Les facteurs à prendre en considération et la valeur qu'il faut accorder à chacun d'eux varient selon les circonstances particulières de chaque affaire.
Dans de nombreux cas, les poursuites seront intentées si la preuve disponible est suffisante. Par la suite, il appartiendra au tribunal de prendre en considération, en cas de condamnation, les circonstances atténuantes de l'affaire dont il est saisi.
S’il est décidé de ne pas intenter une poursuite, il est recommandé de consigner au dossier les motifs de cette décision. De plus, les avocats doivent être conscients de la nécessité, dans certains cas, d’expliquer la décision de ne pas intenter de poursuites à, par exemple, l’organisme chargé de l’enquête. De bonnes relations de travail seront favorisées en s’assurant que les parties affectées par la décision de ne pas poursuivre en comprennent les motifs et en veillant à ce que ces motifs démontrent une sensibilité au mandat de l’organisme d’enquête. Puisque certaines victimes peuvent aussi se sentir lésées par les décisions de ne pas poursuivre, il est possible que des démarches soient nécessaires pour maintenir la confiance en l’administration de la justice.Note de bas de page 9
La nécessité de maintenir la confiance du public dans l’administration de la justice peut aussi exiger, dans certaines circonstances, que soit communiquée publiquement les motifs de ne pas intenter de poursuites. Par exemple, une déclaration pourrait être faite devant le tribunal par le procureur de la Couronne au moment de l’arrêt des procédures ou du retrait des accusations ou encore, il pourrait y avoir diffusion d’un communiqué. Note de bas de page 10 Les communications de ce type ne devraient être effectuées qu’après consultation du directeur du SFP et du SPGA (Droit pénal).

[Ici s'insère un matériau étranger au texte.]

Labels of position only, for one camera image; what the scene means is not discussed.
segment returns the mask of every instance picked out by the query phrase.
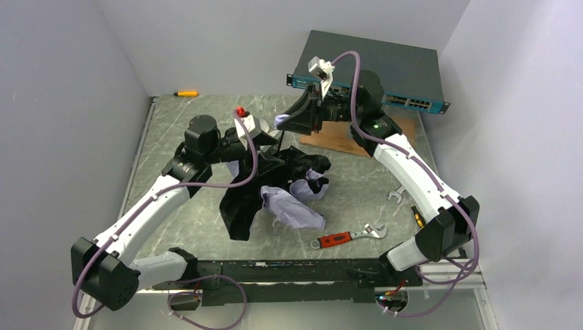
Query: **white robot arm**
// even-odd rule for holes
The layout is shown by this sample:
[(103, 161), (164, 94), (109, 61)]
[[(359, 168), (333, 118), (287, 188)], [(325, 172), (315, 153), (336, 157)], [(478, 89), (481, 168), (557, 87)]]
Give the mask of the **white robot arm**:
[[(308, 64), (308, 69), (321, 79), (322, 84), (325, 83), (327, 91), (332, 77), (331, 72), (324, 70), (325, 63), (329, 62), (315, 57)], [(321, 129), (323, 121), (351, 121), (353, 139), (371, 157), (387, 167), (411, 194), (428, 223), (414, 237), (379, 258), (391, 276), (399, 277), (400, 272), (427, 260), (439, 261), (468, 242), (472, 235), (464, 216), (467, 214), (475, 225), (479, 205), (472, 196), (460, 197), (457, 191), (437, 177), (409, 144), (400, 127), (382, 111), (384, 89), (378, 75), (361, 70), (355, 77), (358, 79), (357, 87), (353, 82), (348, 100), (324, 100), (324, 89), (320, 93), (316, 86), (309, 83), (298, 102), (284, 112), (287, 116), (277, 128), (310, 135), (312, 131)]]

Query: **table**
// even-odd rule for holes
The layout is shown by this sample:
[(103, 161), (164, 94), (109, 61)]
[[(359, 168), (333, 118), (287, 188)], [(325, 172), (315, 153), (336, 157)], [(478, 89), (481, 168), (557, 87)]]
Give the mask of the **table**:
[[(224, 132), (234, 126), (232, 110), (237, 106), (273, 123), (275, 115), (284, 112), (297, 98), (298, 95), (155, 98), (125, 211), (143, 196), (174, 156), (192, 117), (211, 115)], [(435, 170), (419, 113), (389, 106), (384, 106), (384, 110), (390, 116), (416, 121), (415, 149)], [(417, 225), (410, 209), (412, 199), (405, 193), (399, 205), (394, 199), (387, 200), (388, 192), (399, 188), (400, 183), (379, 162), (372, 158), (299, 145), (298, 140), (296, 134), (286, 132), (282, 149), (294, 145), (308, 154), (325, 155), (332, 163), (331, 170), (326, 174), (331, 182), (330, 189), (322, 200), (307, 202), (326, 219), (323, 231), (292, 229), (282, 223), (274, 223), (274, 216), (261, 210), (256, 215), (249, 241), (231, 241), (219, 213), (224, 190), (202, 188), (156, 230), (137, 257), (161, 254), (168, 248), (178, 246), (202, 260), (377, 258), (415, 233)], [(209, 182), (227, 183), (232, 180), (224, 164), (213, 165), (212, 171)], [(310, 247), (313, 239), (324, 234), (357, 230), (367, 222), (378, 221), (388, 228), (383, 239), (359, 239), (320, 250)]]

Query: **purple cable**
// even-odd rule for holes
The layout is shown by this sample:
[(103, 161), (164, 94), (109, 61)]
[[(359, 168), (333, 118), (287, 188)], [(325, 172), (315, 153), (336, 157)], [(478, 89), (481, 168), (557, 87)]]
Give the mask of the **purple cable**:
[[(472, 262), (472, 260), (468, 260), (467, 263), (465, 263), (465, 266), (467, 266), (471, 262)], [(461, 277), (460, 276), (461, 276), (461, 273), (462, 272), (463, 272), (463, 270), (461, 270), (457, 274), (457, 277), (456, 278), (460, 278), (460, 280), (458, 280), (458, 281), (461, 281)], [(452, 283), (452, 286), (445, 292), (445, 294), (443, 295), (443, 297), (441, 297), (441, 300), (439, 300), (437, 302), (437, 304), (435, 304), (433, 307), (429, 308), (426, 311), (423, 311), (421, 313), (414, 313), (414, 314), (397, 313), (396, 311), (391, 311), (390, 309), (387, 309), (386, 311), (389, 312), (389, 313), (391, 313), (391, 314), (393, 314), (394, 316), (401, 316), (401, 317), (404, 317), (404, 318), (419, 318), (419, 317), (422, 317), (422, 316), (427, 316), (427, 315), (433, 313), (434, 311), (436, 311), (438, 308), (440, 308), (443, 305), (443, 303), (448, 299), (448, 297), (454, 291), (454, 288), (455, 288), (456, 284), (458, 283), (458, 281), (453, 282)], [(383, 310), (383, 312), (385, 312), (384, 307), (379, 304), (379, 301), (378, 300), (377, 300), (377, 305), (379, 307), (381, 307), (381, 309)]]
[[(257, 167), (258, 167), (257, 150), (255, 150), (255, 144), (253, 143), (253, 139), (252, 139), (251, 135), (249, 134), (247, 127), (245, 127), (243, 121), (237, 115), (236, 110), (233, 111), (233, 116), (234, 116), (235, 120), (243, 128), (243, 132), (245, 132), (245, 137), (247, 138), (247, 142), (249, 143), (249, 150), (251, 150), (251, 158), (253, 159), (253, 167), (251, 169), (251, 173), (249, 174), (249, 176), (246, 179), (244, 179), (243, 181), (236, 182), (234, 184), (207, 184), (204, 182), (188, 182), (188, 183), (175, 184), (173, 186), (169, 186), (169, 187), (166, 187), (164, 189), (161, 189), (159, 192), (155, 193), (156, 196), (163, 195), (172, 189), (182, 188), (182, 187), (235, 188), (235, 187), (240, 187), (244, 184), (248, 184), (253, 179), (255, 174), (257, 174)], [(118, 228), (118, 230), (115, 231), (114, 235), (120, 236), (122, 234), (122, 232), (124, 230), (126, 230), (126, 228), (135, 220), (135, 218), (137, 218), (138, 215), (140, 213), (142, 213), (153, 201), (154, 201), (154, 198), (152, 198), (152, 196), (150, 196), (150, 198), (148, 198), (142, 205), (140, 205), (140, 207), (137, 208), (137, 210), (128, 217), (126, 222), (124, 222)], [(73, 314), (75, 314), (75, 316), (78, 318), (90, 318), (103, 308), (103, 305), (100, 305), (99, 307), (96, 307), (95, 309), (93, 309), (93, 311), (90, 311), (87, 314), (83, 314), (83, 313), (81, 313), (81, 311), (79, 311), (78, 299), (79, 299), (79, 292), (81, 291), (81, 283), (83, 283), (83, 281), (85, 280), (87, 272), (89, 272), (89, 269), (91, 268), (91, 266), (93, 266), (93, 264), (95, 263), (97, 258), (112, 243), (113, 243), (113, 239), (111, 237), (109, 237), (109, 239), (107, 239), (107, 241), (105, 241), (105, 243), (99, 248), (99, 250), (97, 250), (97, 252), (89, 259), (89, 262), (86, 264), (85, 268), (83, 268), (83, 271), (81, 271), (81, 274), (79, 275), (79, 279), (77, 279), (77, 282), (75, 284), (75, 289), (73, 290), (73, 299), (71, 301), (71, 308), (73, 309)]]
[[(352, 89), (351, 89), (351, 95), (350, 95), (350, 117), (351, 117), (351, 122), (352, 122), (352, 126), (354, 127), (354, 129), (357, 131), (358, 135), (360, 135), (361, 137), (373, 141), (373, 142), (377, 142), (380, 144), (384, 144), (387, 146), (390, 146), (394, 149), (397, 149), (398, 151), (402, 152), (405, 156), (409, 156), (410, 153), (394, 144), (391, 143), (389, 141), (386, 140), (382, 140), (379, 139), (378, 137), (374, 137), (372, 135), (366, 134), (365, 132), (363, 132), (363, 130), (360, 129), (360, 127), (356, 124), (356, 91), (357, 91), (357, 86), (358, 86), (358, 79), (360, 77), (360, 55), (353, 51), (353, 50), (349, 50), (347, 52), (342, 53), (341, 55), (339, 55), (337, 58), (335, 58), (332, 61), (332, 65), (336, 65), (336, 63), (340, 60), (342, 60), (343, 58), (352, 55), (354, 57), (355, 60), (355, 67), (354, 67), (354, 77), (353, 77), (353, 82), (352, 82)], [(419, 165), (423, 171), (425, 173), (427, 173), (427, 175), (429, 176), (429, 178), (431, 178), (431, 181), (433, 181), (433, 183), (435, 184), (435, 186), (437, 187), (437, 190), (439, 192), (443, 192), (443, 187), (441, 186), (439, 180), (435, 177), (435, 175), (433, 175), (433, 173), (431, 172), (431, 170), (417, 157), (413, 156), (411, 157), (411, 159), (417, 163), (417, 165)], [(451, 198), (451, 196), (446, 195), (445, 199), (447, 199), (453, 206), (454, 208), (461, 214), (461, 216), (464, 218), (465, 222), (467, 222), (467, 226), (470, 228), (470, 232), (472, 233), (472, 238), (474, 240), (474, 258), (470, 259), (465, 266), (460, 267), (461, 271), (459, 273), (459, 275), (454, 279), (454, 280), (447, 280), (447, 281), (443, 281), (443, 282), (437, 282), (434, 280), (430, 280), (429, 278), (426, 278), (423, 274), (421, 274), (418, 270), (417, 270), (417, 274), (424, 279), (425, 281), (428, 281), (429, 283), (432, 284), (452, 284), (452, 287), (450, 288), (450, 290), (453, 290), (453, 287), (455, 286), (456, 283), (458, 283), (459, 281), (463, 280), (464, 278), (467, 278), (469, 275), (472, 274), (472, 272), (474, 272), (474, 270), (478, 267), (478, 260), (480, 258), (480, 247), (478, 244), (478, 233), (476, 231), (476, 226), (474, 225), (474, 223), (472, 222), (472, 220), (470, 219), (470, 216), (453, 200), (453, 198)], [(452, 263), (453, 265), (456, 265), (457, 267), (461, 266), (459, 263)], [(433, 312), (435, 309), (437, 308), (432, 308), (429, 309), (430, 312)]]
[(235, 320), (235, 322), (233, 322), (230, 326), (228, 327), (224, 327), (224, 328), (209, 328), (209, 327), (205, 327), (202, 324), (198, 324), (195, 321), (191, 320), (190, 318), (184, 317), (180, 314), (178, 314), (176, 311), (174, 311), (172, 309), (171, 306), (171, 302), (172, 299), (174, 299), (177, 296), (185, 296), (185, 295), (191, 295), (193, 294), (190, 291), (182, 291), (182, 292), (177, 292), (176, 294), (173, 294), (172, 296), (170, 296), (168, 298), (168, 309), (170, 309), (170, 312), (172, 313), (172, 315), (176, 316), (177, 318), (179, 318), (180, 320), (186, 321), (192, 325), (194, 325), (195, 327), (199, 327), (200, 329), (204, 329), (204, 330), (228, 330), (228, 329), (232, 329), (233, 327), (237, 326), (241, 320), (243, 319), (243, 315), (245, 315), (245, 311), (247, 310), (247, 295), (245, 294), (245, 290), (243, 290), (243, 287), (238, 284), (234, 279), (230, 278), (229, 276), (224, 276), (224, 275), (208, 275), (208, 276), (202, 276), (199, 278), (195, 278), (192, 280), (176, 280), (174, 281), (174, 283), (177, 284), (186, 284), (186, 283), (192, 283), (192, 282), (198, 282), (198, 281), (202, 281), (202, 280), (206, 280), (207, 278), (224, 278), (227, 281), (230, 281), (231, 283), (235, 284), (239, 290), (241, 291), (241, 295), (243, 296), (243, 310), (241, 311), (241, 315), (239, 315), (239, 318), (237, 318)]

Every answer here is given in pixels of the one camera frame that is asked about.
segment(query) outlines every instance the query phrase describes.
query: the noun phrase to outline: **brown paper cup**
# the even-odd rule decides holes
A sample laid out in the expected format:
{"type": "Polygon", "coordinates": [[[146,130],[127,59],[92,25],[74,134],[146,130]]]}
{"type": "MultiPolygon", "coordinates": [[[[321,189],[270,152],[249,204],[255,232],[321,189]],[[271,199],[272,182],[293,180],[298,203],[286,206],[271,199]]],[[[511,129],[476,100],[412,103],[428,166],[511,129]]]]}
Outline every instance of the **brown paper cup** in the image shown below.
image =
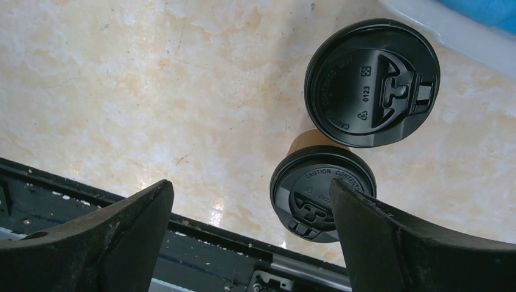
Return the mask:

15.3.2.1 L’« intérêt public
» dans le contexte réglementaire
Tel que signalé ci-dessus, la Couronne doit tenir compte du point de vue de l’organisme chargé de l’enquête pour déterminer si des poursuites s’imposent. Cet aspect peut prendre une importance particulière dans les cas de poursuites aux termes de certaines lois, notamment la Loi sur l’immigration et la protection des réfugiés, la Loi sur les pêches, la Loi sur la concurrence ou la Loi de l’impôt sur le revenu, dont les dispositions pénales répondent à des objectifs réglementaires importants. L’examen de l’intérêt public doit nécessairement entraîner l’examen de la façon de mieux atteindre l’objectif réglementaire de la loi. Par exemple, si l’organisme de réglementation visé possède un mécanisme applicable à l’auteur présumé du manquement, par exemple un programme visant à promouvoir l’observation de la loi, la Couronne peut déterminer si tel mécanisme servirait mieux l’intérêt public que les poursuites. La nécessité de comprendre le contexte réglementaire particulier fait ressortir l'obligation de consultation de la Couronne dans l’exécution de ses fonctions conformément à cette politique.
15.4 Critères non pertinents
La décision d'intenter des poursuites ne doit pas reposer sur les facteurs suivants :
- la race, la nationalité, l'origine ethnique, la couleur, la religion, le sexe, l'orientation sexuelle, l'appartenance à une association politique, les activités ou les convictions politiques de l'accusé ou de toute autre personne ayant participé à l'enquête;
- les sentiments personnels du procureur de la Couronne à l'égard de l'accusé ou de la victime;
- les avantages ou inconvénients politiques éventuels pour le gouvernement ou tout autre groupe ou parti politique; ou
- l'incidence éventuelle du jugement sur la situation personnelle ou professionnelle des personnes qui prennent la décision d'intenter des poursuites.